KINGMAN, Ariz. - Law enforcement presence is being increased in the predominately polygamous community of Colorado City because of concerns that town marshals are ignoring the law in favor of marching orders from Warren Jeffs, imprisoned leader of the Fundamentalist Church of Jesus Christ of Latter Day Saints.

Arizona Attorney General Tom Horne on Thursday announced he is allocating $420,000 in grant money to fund a manpower boost enabling more Mohave County sheriff's deputies to patrol the community on the northern Arizona border with Utah.

Horne and Sheriff Tom Sheahan said they have been working on the plan since Arizona lawmakers last month rejected legislation that would have allowed a possible sheriff's office takeover of law enforcement responsibility from Colorado City's marshal's office.

Horne said lawmakers defeated the measure despite evidence that the law was taking a backseat to edicts from Jeffs, who is serving prison time in Texas for sex offenses with underage girls.

"The testimony showed that they (the marshals) are all loyal to Warren Jeffs rather than the law; that if one were not totally loyal to Jeffs, he would lose his job, his wives and his children; that when girls try to escape from their harems, local police catch them and drag them back so that they are prisoners; that local police have participated in expelling about 1,000 young men to other cities or just to highways where they hitchhike so that the old men can dominate the young girls without competition from the younger men," Horne said.

Sheahan serves on the Arizona board that certifies and decertifies law enforcement officers. He said the town marshals frequently look the other way when enforcing the law might conflict with lifestyle and culture espoused by Jeffs and the FLDS hierarchy.

"They have allowed a lot of people to get away with traffic offenses, people transporting nine children in a van with two car seats. These things are going to stop," Sheahan said.

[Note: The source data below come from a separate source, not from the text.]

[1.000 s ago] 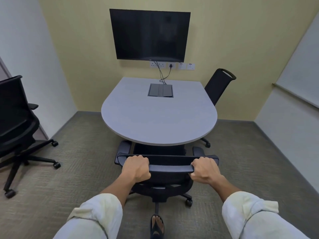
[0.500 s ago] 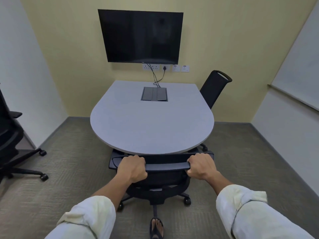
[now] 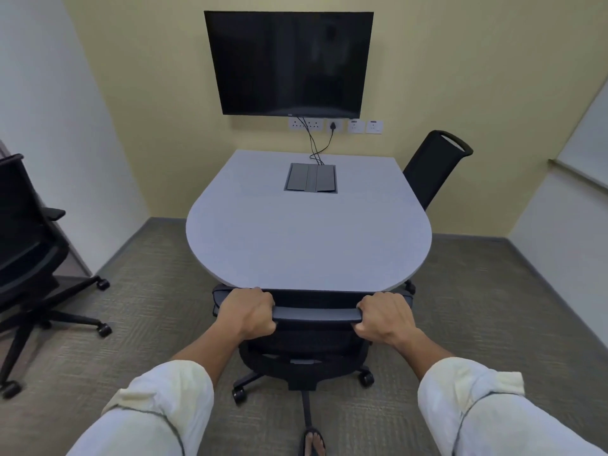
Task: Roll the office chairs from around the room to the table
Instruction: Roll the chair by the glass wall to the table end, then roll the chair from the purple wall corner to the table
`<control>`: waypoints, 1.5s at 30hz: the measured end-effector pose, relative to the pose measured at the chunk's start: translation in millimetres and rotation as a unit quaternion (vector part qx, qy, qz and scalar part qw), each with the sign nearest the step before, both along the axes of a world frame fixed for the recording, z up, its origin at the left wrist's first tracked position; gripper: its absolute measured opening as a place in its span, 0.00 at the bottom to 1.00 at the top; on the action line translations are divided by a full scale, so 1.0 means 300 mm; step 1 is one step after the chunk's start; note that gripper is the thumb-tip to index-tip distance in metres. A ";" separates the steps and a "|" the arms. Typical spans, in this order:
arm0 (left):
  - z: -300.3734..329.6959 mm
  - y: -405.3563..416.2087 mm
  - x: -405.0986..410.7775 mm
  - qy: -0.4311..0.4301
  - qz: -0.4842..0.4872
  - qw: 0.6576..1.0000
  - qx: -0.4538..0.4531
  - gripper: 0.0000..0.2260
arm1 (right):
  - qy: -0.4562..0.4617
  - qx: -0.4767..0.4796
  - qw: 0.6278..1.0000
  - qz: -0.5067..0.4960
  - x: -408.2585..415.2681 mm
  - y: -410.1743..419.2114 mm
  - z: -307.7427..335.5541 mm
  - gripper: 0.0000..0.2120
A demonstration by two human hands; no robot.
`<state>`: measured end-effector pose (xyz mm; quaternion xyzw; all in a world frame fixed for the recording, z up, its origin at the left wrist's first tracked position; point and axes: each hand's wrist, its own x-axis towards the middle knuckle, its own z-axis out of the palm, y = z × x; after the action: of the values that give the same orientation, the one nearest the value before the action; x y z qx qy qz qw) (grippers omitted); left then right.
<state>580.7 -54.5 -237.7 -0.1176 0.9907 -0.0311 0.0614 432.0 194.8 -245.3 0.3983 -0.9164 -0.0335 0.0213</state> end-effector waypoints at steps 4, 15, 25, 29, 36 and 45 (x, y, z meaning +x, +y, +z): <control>-0.018 0.011 0.006 0.001 0.007 1.000 0.020 0.09 | -0.025 0.003 1.000 0.010 -0.012 0.011 -0.001 0.15; 0.049 -0.008 0.016 -0.109 0.025 0.968 0.227 0.12 | -0.432 0.301 0.849 -0.032 -0.111 -0.195 0.134 0.28; 0.128 -0.271 0.272 0.242 0.201 0.932 0.179 0.16 | -0.348 0.126 0.907 0.200 0.080 -0.728 0.325 0.19; 0.131 -0.436 0.450 0.208 0.291 0.931 0.071 0.17 | -0.295 0.076 0.912 0.274 0.186 -0.922 0.311 0.28; 0.150 -0.782 0.748 0.189 0.476 0.859 0.001 0.23 | -0.206 -0.007 0.918 0.338 0.378 -1.340 0.268 0.40; 0.237 -1.202 1.030 0.228 0.529 0.817 -0.015 0.24 | -0.127 -0.037 0.916 0.379 0.629 -1.855 0.283 0.42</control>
<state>889.6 -415.1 -166.5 -0.6285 0.7607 0.0194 -0.1609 620.8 -361.7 -160.4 0.7154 -0.6925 0.0622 -0.0694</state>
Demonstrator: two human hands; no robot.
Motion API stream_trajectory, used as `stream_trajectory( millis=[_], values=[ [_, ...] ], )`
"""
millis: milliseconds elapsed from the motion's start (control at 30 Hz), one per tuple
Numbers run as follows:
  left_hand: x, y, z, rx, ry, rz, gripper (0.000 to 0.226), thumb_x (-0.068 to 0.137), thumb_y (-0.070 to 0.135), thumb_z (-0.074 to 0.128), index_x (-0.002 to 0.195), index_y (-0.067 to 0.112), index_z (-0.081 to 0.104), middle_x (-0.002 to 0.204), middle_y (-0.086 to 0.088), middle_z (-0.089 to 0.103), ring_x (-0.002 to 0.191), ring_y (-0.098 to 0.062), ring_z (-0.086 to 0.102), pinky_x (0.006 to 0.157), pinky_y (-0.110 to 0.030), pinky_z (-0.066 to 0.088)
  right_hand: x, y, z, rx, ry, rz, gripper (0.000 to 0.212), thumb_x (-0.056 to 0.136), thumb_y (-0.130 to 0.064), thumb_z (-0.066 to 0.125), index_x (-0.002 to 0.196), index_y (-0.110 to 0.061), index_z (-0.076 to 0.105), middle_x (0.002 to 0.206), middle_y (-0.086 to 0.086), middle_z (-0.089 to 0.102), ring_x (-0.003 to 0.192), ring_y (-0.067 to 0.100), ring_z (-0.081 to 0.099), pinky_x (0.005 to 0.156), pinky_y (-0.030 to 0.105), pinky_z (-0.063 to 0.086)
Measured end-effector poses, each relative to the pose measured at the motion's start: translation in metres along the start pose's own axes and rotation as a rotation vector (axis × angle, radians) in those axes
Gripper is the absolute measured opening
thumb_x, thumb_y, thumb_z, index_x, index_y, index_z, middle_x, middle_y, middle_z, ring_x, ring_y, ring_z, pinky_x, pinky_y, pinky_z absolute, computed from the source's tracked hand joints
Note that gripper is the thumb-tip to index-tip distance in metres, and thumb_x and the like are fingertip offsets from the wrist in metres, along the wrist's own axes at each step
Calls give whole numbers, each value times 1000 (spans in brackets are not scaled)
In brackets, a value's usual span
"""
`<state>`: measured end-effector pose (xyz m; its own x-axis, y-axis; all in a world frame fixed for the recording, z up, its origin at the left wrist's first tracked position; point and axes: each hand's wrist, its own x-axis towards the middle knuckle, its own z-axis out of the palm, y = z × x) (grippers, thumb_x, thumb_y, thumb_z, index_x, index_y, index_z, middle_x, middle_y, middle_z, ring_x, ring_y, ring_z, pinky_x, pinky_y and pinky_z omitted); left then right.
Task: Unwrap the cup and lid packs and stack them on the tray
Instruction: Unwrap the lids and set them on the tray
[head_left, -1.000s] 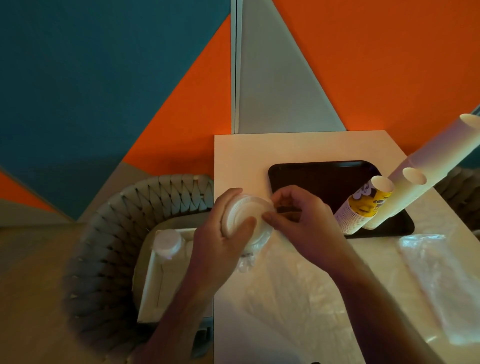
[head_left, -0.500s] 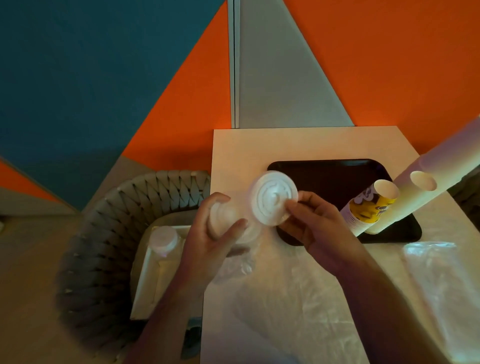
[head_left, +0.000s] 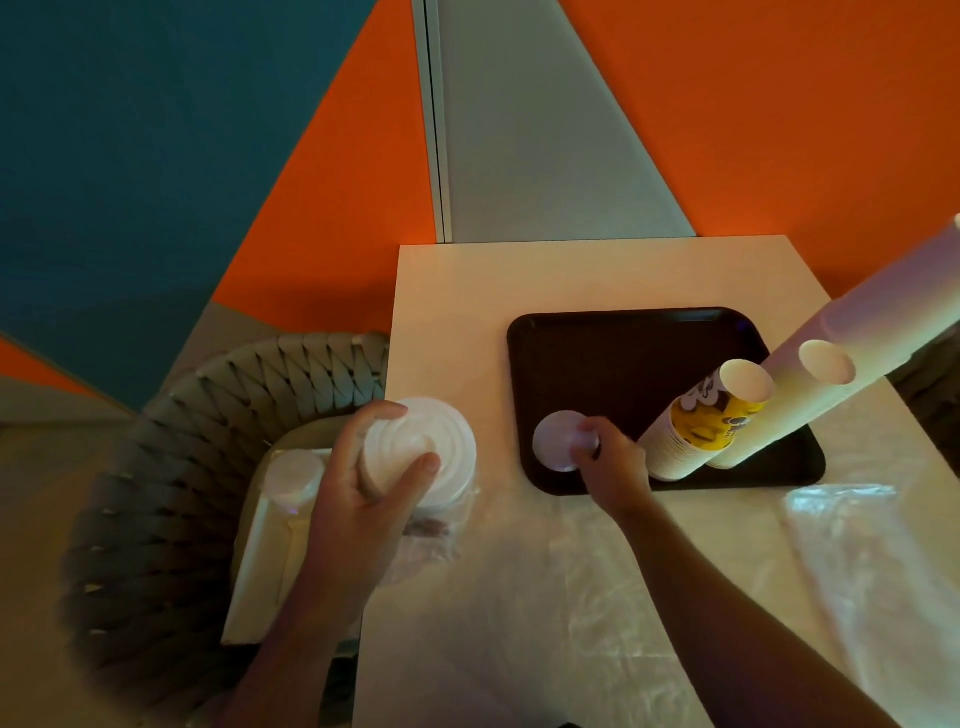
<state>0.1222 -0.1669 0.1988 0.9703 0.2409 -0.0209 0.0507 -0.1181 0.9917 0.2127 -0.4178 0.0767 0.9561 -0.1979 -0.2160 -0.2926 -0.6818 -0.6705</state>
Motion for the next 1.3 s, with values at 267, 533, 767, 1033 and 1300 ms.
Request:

He is preparing to dispatch deputies to Colorado City early next month, presuming the Board of Supervisors accepts the grant allocation during a July 2 meeting.

"We're going to have patrols in Colorado City 16 hours a day," said Sheahan, noting residents then will have a choice when calling for help. "There will be deputies there for anybody in Colorado City that needs a deputy sheriff and they do not need to deal with the marshal's office because we will be there."

Sheahan said he knows his deputies won't be welcome by church leaders or town marshals.

"There could be friction, but we're going to be there. I'm the elected chief law enforcement officer of the county, and we're going to do whatever is necessary to make sure people have fair and unbiased law enforcement services," Sheahan said. "If people interfere, or get in the way, if necessary, we're going to cuff them and take them to jail in Kingman."

A telephone call seeking comment from Colorado City Town Manager David Darger was not returned.